O projeto foi rejeitado no dia 30 de junho, com seis votos favoráveis e cinco contrários. Votaram contra o projeto os vereadores Adalgisa Lopes Ward, Maria Isabel Dadario, Luiz Claudio da Costa, Magno Greguer e Leonardo Pires Ripoli. Os votos favoráveis foram dos vereadores Jairo Alves de Azevedo, Francisco Barreto de Monte Neto, Hidalgo André de Freitas, Pedro Fusco, Everton Eduardo Machado e Moacir Lima; a vereadora Ana Paula Tibúrcio de Godoy não estava presente na sessão.
Dessa vez, o prefeito de Avaré alterou o tipo da propositura, passando de projeto de lei complementar para projeto de lei. A iniciativa visa facilitar a aprovação da matéria.
Segundo o projeto, os recursos arrecadados seriam destinados prioritariamente às áreas de saúde, educação, segurança pública, assistência social, cultura e esportes. A exploração da loteria também será tributada com o ISS (Imposto Sobre Serviços), com alíquota de 5% sobre a receita bruta.
A iniciativa se apoia em decisões recentes do Supremo Tribunal Federal (STF), que reconhecem a legitimidade de estados e municípios explorarem modalidades lotéricas.
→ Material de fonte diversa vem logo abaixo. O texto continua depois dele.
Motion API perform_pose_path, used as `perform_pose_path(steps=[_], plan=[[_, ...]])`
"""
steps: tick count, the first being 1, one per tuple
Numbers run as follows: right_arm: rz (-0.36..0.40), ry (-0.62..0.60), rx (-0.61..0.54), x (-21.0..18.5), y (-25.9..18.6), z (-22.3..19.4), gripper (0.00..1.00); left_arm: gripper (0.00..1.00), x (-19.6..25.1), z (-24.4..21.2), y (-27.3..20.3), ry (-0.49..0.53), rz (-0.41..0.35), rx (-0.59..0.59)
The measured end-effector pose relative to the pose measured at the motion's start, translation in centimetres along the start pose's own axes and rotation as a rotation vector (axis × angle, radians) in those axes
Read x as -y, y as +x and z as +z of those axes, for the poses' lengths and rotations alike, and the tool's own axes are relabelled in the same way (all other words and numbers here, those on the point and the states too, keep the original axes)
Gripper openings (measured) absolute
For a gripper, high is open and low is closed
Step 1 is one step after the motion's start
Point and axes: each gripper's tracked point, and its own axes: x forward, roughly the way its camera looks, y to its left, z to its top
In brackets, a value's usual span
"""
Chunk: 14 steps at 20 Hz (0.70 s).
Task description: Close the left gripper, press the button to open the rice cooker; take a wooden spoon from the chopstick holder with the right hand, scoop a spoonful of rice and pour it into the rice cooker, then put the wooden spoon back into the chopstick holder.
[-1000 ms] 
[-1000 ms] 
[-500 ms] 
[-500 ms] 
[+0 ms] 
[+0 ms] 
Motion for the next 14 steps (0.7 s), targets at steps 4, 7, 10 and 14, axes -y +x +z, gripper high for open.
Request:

A lei prevê que a Loteria Municipal poderá ser operada diretamente pela administração ou por empresas especializadas, selecionadas por meio de concessão pública válida por até 20 anos.
Um estudo de viabilidade econômica embasou a proposta, utilizando indicadores populacionais e econômicos locais. Avaré, com cerca de 93 mil habitantes, tem potencial para atrair cerca de 27,8 mil apostadores regulares. Com um ticket médio mensal de R$ 58 por pessoa, estima-se uma receita bruta anual de R$ 19,3 milhões, com repasse líquido aproximado de R$ 1,99 milhão ao município.
Além da arrecadação direta, o projeto destaca benefícios econômicos indiretos, como estímulo à economia local e geração de empregos. A implantação do serviço seguirá normas da Lei Geral de Proteção de Dados (LGPD) e da legislação anticorrupção, garantindo segurança digital e transparência nas operações.